• Work order
Set down all of the data that follows, keeping every character.

• Dataset entries
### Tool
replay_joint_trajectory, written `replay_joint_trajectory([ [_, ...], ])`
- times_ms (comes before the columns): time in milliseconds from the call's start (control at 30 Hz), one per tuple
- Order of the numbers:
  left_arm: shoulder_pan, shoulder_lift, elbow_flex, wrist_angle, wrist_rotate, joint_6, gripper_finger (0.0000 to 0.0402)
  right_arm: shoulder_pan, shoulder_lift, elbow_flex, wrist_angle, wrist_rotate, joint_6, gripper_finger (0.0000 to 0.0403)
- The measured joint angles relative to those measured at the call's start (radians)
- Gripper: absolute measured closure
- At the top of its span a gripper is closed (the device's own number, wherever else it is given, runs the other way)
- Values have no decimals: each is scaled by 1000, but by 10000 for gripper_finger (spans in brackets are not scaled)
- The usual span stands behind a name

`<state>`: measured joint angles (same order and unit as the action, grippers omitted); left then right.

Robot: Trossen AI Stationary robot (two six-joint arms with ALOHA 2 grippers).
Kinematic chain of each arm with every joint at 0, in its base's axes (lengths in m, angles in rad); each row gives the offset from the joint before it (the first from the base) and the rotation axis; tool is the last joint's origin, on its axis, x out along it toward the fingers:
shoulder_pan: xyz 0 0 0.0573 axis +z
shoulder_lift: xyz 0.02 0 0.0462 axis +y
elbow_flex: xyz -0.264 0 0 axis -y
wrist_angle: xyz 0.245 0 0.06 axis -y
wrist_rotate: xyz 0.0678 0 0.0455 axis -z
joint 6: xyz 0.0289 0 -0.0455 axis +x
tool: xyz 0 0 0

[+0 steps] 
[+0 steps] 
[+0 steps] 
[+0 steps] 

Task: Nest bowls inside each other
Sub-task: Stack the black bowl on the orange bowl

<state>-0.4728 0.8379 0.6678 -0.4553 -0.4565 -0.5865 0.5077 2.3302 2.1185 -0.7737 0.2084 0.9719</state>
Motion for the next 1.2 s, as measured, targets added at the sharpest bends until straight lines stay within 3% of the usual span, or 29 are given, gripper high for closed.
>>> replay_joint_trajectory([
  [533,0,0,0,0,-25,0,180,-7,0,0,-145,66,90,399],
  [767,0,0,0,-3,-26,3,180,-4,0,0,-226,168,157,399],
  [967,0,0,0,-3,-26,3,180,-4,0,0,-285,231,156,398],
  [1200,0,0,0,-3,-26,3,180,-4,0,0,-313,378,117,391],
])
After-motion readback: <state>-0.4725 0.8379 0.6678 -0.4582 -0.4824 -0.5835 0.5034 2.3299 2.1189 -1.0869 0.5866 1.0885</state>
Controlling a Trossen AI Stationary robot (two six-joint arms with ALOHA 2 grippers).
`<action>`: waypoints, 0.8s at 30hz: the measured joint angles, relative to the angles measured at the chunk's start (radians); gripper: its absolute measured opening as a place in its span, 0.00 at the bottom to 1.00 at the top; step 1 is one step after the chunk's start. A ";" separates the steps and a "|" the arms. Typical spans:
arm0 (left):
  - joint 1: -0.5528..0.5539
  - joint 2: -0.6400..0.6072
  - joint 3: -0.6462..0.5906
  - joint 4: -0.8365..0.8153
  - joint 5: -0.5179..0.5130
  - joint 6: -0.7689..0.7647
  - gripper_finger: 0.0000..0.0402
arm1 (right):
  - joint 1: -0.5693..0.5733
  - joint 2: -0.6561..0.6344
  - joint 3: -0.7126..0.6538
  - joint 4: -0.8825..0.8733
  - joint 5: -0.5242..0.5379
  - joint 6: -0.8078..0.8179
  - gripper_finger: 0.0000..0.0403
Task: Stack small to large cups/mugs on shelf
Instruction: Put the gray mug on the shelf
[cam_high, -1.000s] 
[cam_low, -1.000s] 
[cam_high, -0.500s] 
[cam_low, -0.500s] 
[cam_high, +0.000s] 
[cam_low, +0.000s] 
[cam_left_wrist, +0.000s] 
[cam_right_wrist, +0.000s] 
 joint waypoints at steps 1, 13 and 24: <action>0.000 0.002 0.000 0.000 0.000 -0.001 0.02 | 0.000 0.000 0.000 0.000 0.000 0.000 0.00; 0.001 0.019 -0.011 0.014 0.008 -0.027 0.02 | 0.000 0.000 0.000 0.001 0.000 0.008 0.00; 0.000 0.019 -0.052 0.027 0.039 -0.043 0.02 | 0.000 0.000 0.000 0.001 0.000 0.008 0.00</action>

• Expected answer
### Tool
replay_joint_trajectory, written `replay_joint_trajectory([ [_, ...], ])`
- times_ms (comes before the columns): time in milliseconds from the call's start (control at 30 Hz), one per tuple
- Order of the numbers:
  left_arm: shoulder_pan, shoulder_lift, elbow_flex, wrist_angle, wrist_rotate, joint_6, gripper_finger (0.0000 to 0.0402)
  right_arm: shoulder_pan, shoulder_lift, elbow_flex, wrist_angle, wrist_rotate, joint_6, gripper_finger (0.0000 to 0.0403)
- The measured joint angles relative to those measured at the call's start (radians)
- Gripper: absolute measured closure
- At the top of its span a gripper is closed (the device's own number, wherever else it is given, runs the other way)
- Values have no decimals: each is scaled by 1000, but by 10000 for gripper_finger (spans in brackets are not scaled)
- The usual span stands behind a name

`<state>`: measured joint angles (same order and unit as the action, grippers omitted); left then right.

Robot: Trossen AI Stationary robot (two six-joint arms with ALOHA 2 grippers).
Kinematic chain of each arm with every joint at 0, in its base's axes (lengths in m, angles in rad); each row gives the offset from the joint before it (the first from the base) and the rotation axis; tool is the last joint's origin, on its axis, x out along it toward the fingers:
shoulder_pan: xyz 0 0 0.0573 axis +z
shoulder_lift: xyz 0.02 0 0.0462 axis +y
elbow_flex: xyz -0.264 0 0 axis -y
wrist_angle: xyz 0.245 0 0.06 axis -y
wrist_rotate: xyz 0.0678 0 0.0455 axis -z
joint 6: xyz 0.0289 0 -0.0455 axis +x
tool: xyz 0 0 0

[+0 steps] 
[+0 steps] 
[+0 steps] 
[+0 steps] 

Task: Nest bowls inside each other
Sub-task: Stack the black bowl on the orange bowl

<state>-0.4728 0.8379 0.6678 -0.4553 -0.4565 -0.5865 0.5077 2.3302 2.1185 -0.7737 0.2084 0.9719</state>
Motion for the next 1.2 s, as measured, targets added at the sharpest bends until straight lines stay within 3% of the usual span, or 29 are given, gripper high for closed.
>>> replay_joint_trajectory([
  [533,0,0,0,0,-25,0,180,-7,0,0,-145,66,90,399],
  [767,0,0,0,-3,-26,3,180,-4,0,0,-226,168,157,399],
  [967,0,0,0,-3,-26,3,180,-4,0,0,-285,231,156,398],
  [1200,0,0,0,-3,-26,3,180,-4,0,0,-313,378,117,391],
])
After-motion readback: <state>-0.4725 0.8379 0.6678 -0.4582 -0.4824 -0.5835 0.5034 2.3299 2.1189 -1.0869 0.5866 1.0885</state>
Controlling a Trossen AI Stationary robot (two six-joint arms with ALOHA 2 grippers).
`<action>`: waypoints, 0.8s at 30hz: the measured joint angles, relative to the angles measured at the chunk's start (radians); gripper: its absolute measured opening as a place in its span, 0.00 at the bottom to 1.00 at the top; step 1 is one step after the chunk's start. A ";" separates the steps and a "|" the arms. Typical spans:
arm0 (left):
  - joint 1: -0.5528..0.5539
  - joint 2: -0.6400..0.6072
  - joint 3: -0.6462..0.5906
  - joint 4: -0.8365..0.8153
  - joint 5: -0.5179..0.5130
  - joint 6: -0.7689..0.7647
  - gripper_finger: 0.0000..0.0402
arm1 (right):
  - joint 1: -0.5693..0.5733
  - joint 2: -0.6561..0.6344
  - joint 3: -0.7126..0.6538
  - joint 4: -0.8825..0.8733
  - joint 5: -0.5242..0.5379
  - joint 6: -0.8078..0.8179
  - gripper_finger: 0.0000..0.0403
Task: Stack small to large cups/mugs on shelf
Instruction: Put the gray mug on the shelf
[cam_high, -1.000s] 
[cam_low, -1.000s] 
[cam_high, -0.500s] 
[cam_low, -0.500s] 
[cam_high, +0.000s] 
[cam_low, +0.000s] 
[cam_left_wrist, +0.000s] 
[cam_right_wrist, +0.000s] 
 joint waypoints at steps 1, 13 and 24: <action>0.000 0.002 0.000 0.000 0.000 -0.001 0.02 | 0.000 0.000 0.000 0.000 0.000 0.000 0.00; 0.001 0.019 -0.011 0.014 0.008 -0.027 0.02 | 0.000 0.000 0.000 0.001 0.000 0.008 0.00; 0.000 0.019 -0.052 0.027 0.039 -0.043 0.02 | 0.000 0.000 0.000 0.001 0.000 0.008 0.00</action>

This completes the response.